Lamb roast on cauliflower mash
Nutrition Info.(per serve)
- oil spray
- 400g boneless lamb roast
- salt and freshly ground
- black pepper
- 1/2 head cauliflower, cut in florets
- 400g can butter beans, drained, rinsed
- 1/3 cup trim milk
- 1 tablespoon olive oil
- 3 tomatoes, diced
- 1 tablespoon capers, rinsed, drained
- 4 cups steamed green vegetables, to serve
Total fat 14g
Saturated fat 4g
Dietary fibre 10g
1 Preheat oven to 180°C. Place a frying pan over a medium-high heat. Spray lamb with oil and season with freshly ground black pepper. Cook lamb for 3 minutes on each side until golden brown. Transfer lamb to a baking tray and bake for 10-15 minutes or until cooked through.

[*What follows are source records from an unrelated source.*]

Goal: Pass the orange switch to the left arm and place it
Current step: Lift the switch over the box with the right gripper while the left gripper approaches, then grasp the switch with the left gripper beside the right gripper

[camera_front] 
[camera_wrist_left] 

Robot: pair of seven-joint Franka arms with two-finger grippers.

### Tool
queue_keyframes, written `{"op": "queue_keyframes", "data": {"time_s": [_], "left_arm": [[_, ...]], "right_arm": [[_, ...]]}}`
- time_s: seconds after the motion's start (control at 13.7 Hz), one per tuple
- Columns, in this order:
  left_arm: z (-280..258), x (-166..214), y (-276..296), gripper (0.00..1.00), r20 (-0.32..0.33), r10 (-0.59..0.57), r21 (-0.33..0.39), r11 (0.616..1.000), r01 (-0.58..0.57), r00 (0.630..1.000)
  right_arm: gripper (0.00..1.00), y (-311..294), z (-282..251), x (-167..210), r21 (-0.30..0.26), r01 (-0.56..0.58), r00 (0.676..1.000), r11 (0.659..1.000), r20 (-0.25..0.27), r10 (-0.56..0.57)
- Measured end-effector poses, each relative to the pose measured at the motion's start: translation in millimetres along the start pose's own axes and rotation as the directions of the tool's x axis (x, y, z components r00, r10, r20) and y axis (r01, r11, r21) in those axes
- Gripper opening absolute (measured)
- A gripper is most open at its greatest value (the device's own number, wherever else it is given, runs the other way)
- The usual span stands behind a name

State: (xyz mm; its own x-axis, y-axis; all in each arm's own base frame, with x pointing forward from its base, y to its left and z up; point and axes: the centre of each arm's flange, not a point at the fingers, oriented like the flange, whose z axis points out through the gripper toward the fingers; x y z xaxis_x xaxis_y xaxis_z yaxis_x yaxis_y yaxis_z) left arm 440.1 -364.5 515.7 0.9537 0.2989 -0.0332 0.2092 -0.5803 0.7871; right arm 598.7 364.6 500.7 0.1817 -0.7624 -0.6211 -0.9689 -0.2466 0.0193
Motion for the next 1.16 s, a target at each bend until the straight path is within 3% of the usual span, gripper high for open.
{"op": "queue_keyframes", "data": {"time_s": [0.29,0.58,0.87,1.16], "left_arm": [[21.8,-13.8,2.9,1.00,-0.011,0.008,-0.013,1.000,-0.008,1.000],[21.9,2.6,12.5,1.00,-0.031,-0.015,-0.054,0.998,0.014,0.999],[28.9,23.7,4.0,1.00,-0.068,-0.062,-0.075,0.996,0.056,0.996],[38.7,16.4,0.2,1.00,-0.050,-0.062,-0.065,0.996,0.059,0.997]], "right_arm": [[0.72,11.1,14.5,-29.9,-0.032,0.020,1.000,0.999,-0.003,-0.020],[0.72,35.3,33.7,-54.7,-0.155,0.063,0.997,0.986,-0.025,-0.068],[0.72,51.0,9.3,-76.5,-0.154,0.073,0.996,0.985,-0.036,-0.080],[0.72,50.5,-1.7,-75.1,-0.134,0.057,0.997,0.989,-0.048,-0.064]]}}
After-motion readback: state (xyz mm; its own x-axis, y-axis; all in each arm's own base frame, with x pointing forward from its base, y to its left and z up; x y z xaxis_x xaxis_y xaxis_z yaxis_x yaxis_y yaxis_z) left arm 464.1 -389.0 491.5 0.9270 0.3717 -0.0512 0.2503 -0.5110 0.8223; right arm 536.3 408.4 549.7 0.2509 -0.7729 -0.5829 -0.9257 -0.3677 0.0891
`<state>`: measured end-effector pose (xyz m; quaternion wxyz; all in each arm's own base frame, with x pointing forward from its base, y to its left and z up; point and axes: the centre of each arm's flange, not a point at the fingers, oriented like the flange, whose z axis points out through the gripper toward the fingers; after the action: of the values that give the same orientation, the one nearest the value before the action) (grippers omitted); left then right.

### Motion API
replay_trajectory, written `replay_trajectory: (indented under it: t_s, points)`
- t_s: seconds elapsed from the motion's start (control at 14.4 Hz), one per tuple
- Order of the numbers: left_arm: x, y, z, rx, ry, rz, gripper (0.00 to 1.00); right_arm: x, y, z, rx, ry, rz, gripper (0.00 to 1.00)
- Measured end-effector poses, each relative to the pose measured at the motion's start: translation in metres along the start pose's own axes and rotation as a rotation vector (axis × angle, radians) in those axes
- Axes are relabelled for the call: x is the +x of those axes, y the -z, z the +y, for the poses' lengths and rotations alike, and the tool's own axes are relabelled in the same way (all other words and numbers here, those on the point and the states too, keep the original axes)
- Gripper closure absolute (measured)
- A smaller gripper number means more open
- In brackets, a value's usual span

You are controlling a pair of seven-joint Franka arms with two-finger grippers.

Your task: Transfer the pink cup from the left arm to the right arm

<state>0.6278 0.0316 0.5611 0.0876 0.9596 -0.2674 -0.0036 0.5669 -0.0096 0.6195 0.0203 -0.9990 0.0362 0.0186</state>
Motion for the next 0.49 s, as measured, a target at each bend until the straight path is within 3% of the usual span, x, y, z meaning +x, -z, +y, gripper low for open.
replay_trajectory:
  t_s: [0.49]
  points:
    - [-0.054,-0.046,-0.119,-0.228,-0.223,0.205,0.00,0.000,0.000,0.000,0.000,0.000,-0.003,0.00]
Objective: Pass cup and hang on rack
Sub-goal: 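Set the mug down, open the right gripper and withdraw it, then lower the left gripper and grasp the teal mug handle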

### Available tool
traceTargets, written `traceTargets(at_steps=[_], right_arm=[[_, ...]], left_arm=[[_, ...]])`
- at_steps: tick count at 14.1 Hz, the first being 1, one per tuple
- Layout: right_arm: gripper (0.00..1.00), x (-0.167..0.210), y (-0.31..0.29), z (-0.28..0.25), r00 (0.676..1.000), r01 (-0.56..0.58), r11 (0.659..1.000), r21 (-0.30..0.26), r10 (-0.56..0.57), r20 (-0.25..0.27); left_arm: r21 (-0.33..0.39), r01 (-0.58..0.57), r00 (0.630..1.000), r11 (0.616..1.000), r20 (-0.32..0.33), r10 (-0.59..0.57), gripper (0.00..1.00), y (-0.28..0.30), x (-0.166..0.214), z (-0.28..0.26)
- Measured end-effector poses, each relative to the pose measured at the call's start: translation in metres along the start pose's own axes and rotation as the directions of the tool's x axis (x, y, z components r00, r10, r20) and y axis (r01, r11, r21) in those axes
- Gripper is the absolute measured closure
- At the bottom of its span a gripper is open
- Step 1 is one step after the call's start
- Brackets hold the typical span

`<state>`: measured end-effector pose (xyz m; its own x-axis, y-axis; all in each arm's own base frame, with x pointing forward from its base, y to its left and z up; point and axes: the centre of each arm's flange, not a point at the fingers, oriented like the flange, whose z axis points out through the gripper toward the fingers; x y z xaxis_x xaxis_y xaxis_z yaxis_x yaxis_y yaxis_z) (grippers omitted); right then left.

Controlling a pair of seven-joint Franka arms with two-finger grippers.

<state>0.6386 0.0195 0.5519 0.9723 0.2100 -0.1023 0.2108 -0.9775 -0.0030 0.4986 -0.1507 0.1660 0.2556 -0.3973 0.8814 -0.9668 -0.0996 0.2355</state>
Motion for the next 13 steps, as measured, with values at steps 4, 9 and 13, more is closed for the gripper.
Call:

2 Meanwhile, microwave or boil cauliflower until tender. Transfer to a bowl and add butter beans, milk and olive oil. Use a stick blender to blend until mixture is thick and smooth. Add a little hot water, 1 tablespoon at a time, if required. Season with salt and pepper.
3 Reheat frying pan over a medium-high heat. Add tomatoes and capers. Cook for 2-3 minutes until heated through. Spoon cauliflower mash onto serving plates. Slice lamb, place on top of mash then top with tomato mixture. Serve with vegetables.
For a more filling meal, double the cauliflower, butter beans and milk for more mash.